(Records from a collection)
((
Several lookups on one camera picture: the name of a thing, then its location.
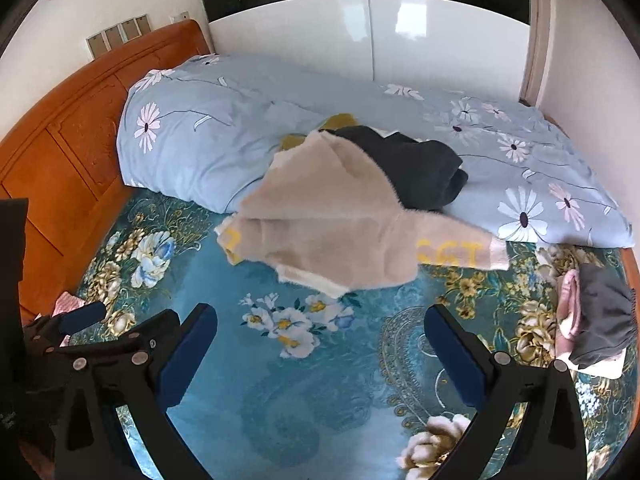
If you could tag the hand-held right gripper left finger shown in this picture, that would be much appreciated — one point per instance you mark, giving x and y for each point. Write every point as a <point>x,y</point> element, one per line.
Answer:
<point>185,355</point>

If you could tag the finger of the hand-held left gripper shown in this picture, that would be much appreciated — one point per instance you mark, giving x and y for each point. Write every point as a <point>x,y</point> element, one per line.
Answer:
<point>82,316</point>
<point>150,327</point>

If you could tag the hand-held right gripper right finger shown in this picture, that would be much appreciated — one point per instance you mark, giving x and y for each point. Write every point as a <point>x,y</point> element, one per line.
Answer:
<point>457,360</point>

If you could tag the beige fuzzy sweater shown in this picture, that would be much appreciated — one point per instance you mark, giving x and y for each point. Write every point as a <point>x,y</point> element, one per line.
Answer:
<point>325,210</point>

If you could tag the pink checked cloth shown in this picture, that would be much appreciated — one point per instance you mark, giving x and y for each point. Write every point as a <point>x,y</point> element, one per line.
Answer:
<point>67,305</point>

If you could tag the pink folded garment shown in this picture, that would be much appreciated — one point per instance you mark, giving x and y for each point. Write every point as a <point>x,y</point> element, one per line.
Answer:
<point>567,310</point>

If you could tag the teal floral blanket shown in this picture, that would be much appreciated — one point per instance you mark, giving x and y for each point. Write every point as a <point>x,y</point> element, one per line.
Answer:
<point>300,400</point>

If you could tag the wooden headboard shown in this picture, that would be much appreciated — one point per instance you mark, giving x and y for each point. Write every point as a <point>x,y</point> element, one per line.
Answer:
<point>65,125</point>

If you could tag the light blue floral duvet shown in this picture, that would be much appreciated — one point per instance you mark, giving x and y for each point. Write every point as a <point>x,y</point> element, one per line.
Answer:
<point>210,150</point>

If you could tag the black garment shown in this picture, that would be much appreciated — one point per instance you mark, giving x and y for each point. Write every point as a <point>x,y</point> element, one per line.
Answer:
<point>415,170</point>

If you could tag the yellow-green garment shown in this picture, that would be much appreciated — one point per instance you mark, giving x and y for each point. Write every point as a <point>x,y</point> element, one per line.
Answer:
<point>340,121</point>

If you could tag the white glossy wardrobe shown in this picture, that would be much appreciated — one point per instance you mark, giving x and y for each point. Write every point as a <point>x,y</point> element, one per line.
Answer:
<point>300,35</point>

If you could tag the wall switch panel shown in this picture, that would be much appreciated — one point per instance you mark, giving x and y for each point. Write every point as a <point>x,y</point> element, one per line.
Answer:
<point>117,35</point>

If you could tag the wall socket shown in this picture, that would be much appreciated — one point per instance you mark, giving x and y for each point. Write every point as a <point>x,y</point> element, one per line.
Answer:
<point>180,17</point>

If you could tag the white door frame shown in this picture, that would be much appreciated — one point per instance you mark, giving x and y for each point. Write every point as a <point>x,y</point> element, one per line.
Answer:
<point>535,35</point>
))
### EXERCISE PROMPT
The lines above starting at the one that contains "<point>567,310</point>" and ending at the one that contains "<point>65,125</point>" must be transcribed exactly, and no other lines may appear.

### TASK OUTPUT
<point>567,310</point>

If you could tag the teal floral blanket shown in this picture, that would be much appreciated — one point per instance you mark, giving x and y for each point. Write every point as a <point>x,y</point> element, one per line.
Answer:
<point>300,400</point>

If you could tag the wooden headboard shown in this picture, that would be much appreciated — one point per instance you mark, giving x and y for each point. Write every point as a <point>x,y</point> element, one per line.
Answer:
<point>65,125</point>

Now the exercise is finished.